## WORK TO BE COMPLETED:
Each line below should be restated exactly, with nothing dropped.

----

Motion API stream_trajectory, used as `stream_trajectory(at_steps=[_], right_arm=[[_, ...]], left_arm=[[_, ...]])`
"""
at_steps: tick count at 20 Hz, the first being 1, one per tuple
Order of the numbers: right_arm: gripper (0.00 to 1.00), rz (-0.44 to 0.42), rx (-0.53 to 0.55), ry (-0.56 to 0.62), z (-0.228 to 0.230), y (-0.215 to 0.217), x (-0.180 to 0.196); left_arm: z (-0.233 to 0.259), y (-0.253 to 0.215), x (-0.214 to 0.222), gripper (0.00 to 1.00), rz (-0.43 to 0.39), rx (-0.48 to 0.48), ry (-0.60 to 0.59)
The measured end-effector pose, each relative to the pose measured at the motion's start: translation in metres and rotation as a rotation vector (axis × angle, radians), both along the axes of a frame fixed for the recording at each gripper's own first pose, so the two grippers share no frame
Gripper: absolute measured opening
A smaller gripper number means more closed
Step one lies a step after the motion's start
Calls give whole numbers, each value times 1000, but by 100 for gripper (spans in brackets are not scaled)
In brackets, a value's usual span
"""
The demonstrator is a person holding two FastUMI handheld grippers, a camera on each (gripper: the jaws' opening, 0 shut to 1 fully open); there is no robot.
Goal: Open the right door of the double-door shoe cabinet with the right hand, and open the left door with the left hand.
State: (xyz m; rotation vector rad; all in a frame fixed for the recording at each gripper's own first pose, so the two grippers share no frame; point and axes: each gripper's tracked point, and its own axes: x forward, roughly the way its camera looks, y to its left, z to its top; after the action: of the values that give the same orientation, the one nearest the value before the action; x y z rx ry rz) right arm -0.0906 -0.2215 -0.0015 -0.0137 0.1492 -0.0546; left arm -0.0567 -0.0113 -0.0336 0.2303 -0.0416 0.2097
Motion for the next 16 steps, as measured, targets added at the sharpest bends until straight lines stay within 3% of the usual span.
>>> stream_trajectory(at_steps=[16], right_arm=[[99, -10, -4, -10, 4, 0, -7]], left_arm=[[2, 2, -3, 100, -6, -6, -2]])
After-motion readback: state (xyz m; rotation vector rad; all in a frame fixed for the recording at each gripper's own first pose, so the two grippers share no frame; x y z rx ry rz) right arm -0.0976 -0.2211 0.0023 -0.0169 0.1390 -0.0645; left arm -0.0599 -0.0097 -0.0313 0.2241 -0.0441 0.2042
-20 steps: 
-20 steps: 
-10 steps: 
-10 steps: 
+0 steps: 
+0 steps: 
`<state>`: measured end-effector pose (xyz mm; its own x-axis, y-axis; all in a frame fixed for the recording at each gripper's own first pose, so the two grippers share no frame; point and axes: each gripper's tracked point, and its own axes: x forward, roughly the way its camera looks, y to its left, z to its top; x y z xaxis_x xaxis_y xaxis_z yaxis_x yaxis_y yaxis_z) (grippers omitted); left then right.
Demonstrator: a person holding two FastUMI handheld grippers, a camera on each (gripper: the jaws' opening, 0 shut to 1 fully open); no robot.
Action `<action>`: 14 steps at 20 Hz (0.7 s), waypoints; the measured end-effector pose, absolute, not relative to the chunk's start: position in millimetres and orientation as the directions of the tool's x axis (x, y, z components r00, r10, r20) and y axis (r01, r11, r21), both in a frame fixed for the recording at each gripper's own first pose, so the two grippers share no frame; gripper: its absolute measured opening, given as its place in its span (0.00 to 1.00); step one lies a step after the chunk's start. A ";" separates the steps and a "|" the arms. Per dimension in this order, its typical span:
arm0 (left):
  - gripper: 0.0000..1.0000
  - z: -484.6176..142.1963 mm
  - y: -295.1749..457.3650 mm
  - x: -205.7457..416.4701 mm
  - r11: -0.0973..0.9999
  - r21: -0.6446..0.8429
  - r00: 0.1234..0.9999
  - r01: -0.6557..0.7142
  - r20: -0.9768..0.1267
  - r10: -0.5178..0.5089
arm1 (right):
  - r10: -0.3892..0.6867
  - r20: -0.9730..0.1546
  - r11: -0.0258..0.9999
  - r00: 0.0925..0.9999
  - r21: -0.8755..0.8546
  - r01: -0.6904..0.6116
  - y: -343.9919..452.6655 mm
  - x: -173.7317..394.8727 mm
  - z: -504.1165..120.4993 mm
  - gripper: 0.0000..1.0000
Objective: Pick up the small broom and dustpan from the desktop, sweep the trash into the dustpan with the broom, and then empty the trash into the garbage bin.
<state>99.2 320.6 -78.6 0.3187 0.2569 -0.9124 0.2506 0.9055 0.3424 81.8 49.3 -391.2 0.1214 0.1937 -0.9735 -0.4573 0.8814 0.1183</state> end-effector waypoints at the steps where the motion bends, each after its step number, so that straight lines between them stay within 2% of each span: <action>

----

## ANSWER TO THE PROBLEM:
Motion API stream_trajectory, used as `stream_trajectory(at_steps=[_], right_arm=[[_, ...]], left_arm=[[_, ...]])`
"""
at_steps: tick count at 20 Hz, the first being 1, one per tuple
Order of the numbers: right_arm: gripper (0.00 to 1.00), rz (-0.44 to 0.42), rx (-0.53 to 0.55), ry (-0.56 to 0.62), z (-0.228 to 0.230), y (-0.215 to 0.217), x (-0.180 to 0.196); left_arm: z (-0.233 to 0.259), y (-0.253 to 0.215), x (-0.214 to 0.222), gripper (0.00 to 1.00), rz (-0.43 to 0.39), rx (-0.48 to 0.48), ry (-0.60 to 0.59)
The measured end-effector pose, each relative to the pose measured at the motion's start: translation in metres and rotation as a rotation vector (axis × angle, radians), both along the axes of a frame fixed for the recording at each gripper's own first pose, so the two grippers share no frame
Gripper: absolute measured opening
A smaller gripper number means more closed
Step one lies a step after the motion's start
Calls give whole numbers, each value times 1000, but by 100 for gripper (spans in brackets are not scaled)
In brackets, a value's usual span
"""
The demonstrator is a person holding two FastUMI handheld grippers, a camera on each (gripper: the jaws' opening, 0 shut to 1 fully open); there is no robot.
Goal: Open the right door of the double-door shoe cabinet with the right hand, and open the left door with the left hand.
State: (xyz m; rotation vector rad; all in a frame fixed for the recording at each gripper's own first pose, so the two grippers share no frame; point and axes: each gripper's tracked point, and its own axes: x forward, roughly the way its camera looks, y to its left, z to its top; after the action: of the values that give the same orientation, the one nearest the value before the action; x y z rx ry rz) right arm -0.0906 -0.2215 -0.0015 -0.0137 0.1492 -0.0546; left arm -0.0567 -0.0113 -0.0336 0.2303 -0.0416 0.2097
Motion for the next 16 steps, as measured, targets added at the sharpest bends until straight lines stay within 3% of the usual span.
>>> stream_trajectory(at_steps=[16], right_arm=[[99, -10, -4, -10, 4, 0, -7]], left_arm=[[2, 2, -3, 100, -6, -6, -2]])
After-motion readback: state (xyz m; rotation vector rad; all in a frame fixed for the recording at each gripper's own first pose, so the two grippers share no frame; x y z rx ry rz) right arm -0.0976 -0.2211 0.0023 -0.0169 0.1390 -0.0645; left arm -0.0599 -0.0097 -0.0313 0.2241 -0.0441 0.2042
-20 steps: 
-20 steps: 
-10 steps: 
-10 steps: 
+0 steps: 
+0 steps: 
`<state>`: measured end-effector pose (xyz mm; its own x-axis, y-axis; all in a frame fixed for the recording at each gripper's own first pose, so the two grippers share no frame; point and axes: each gripper's tracked point, and its own axes: x forward, roughly the way its camera looks, y to its left, z to its top; x y z xaxis_x xaxis_y xaxis_z yaxis_x yaxis_y yaxis_z) (grippers omitted); left then right.
Demonstrator: a person holding two FastUMI handheld grippers, a camera on each (gripper: the jaws' opening, 0 shut to 1 fully open); no robot.
Action `<action>`: 14 steps at 20 Hz (0.7 s), waypoints; the measured end-effector pose, absolute, not relative to the chunk's start: position in millimetres and orientation as the directions of the tool's x axis (x, y, z components r00, r10, r20) and y axis (r01, r11, r21), both in a frame fixed for the recording at each gripper's own first pose, so the two grippers share no frame; gripper: its absolute measured opening, given as its place in its span (0.00 to 1.00); step one lies a step after the chunk's start. A ";" separates the steps and a "|" the arms. Per dimension in this order, its typical span:
arm0 (left):
  - gripper: 0.0000..1.0000
  - z: -484.6176..142.1963 mm
  - y: -295.1749..457.3650 mm
  - x: -205.7457..416.4701 mm
  - r11: -0.0973..0.9999
  - r21: -0.6446..0.8429
  - r00: 0.1234..0.9999
  - r01: -0.6557..0.7142
  - r20: -0.9768..0.1267
  - r10: -0.5178..0.5089
arm1 (right):
  - r10: -0.3892..0.6867
  - r20: -0.9730..0.1546
  - r11: -0.0258..0.9999
  - r00: 0.0925..0.9999
  - r21: -0.8755..0.8546
  - r01: -0.6904..0.6116
  - y: -343.9919..452.6655 mm
  - x: -173.7317..394.8727 mm
  - z: -504.1165..120.4993 mm
  - gripper: 0.0000..1.0000
Objective: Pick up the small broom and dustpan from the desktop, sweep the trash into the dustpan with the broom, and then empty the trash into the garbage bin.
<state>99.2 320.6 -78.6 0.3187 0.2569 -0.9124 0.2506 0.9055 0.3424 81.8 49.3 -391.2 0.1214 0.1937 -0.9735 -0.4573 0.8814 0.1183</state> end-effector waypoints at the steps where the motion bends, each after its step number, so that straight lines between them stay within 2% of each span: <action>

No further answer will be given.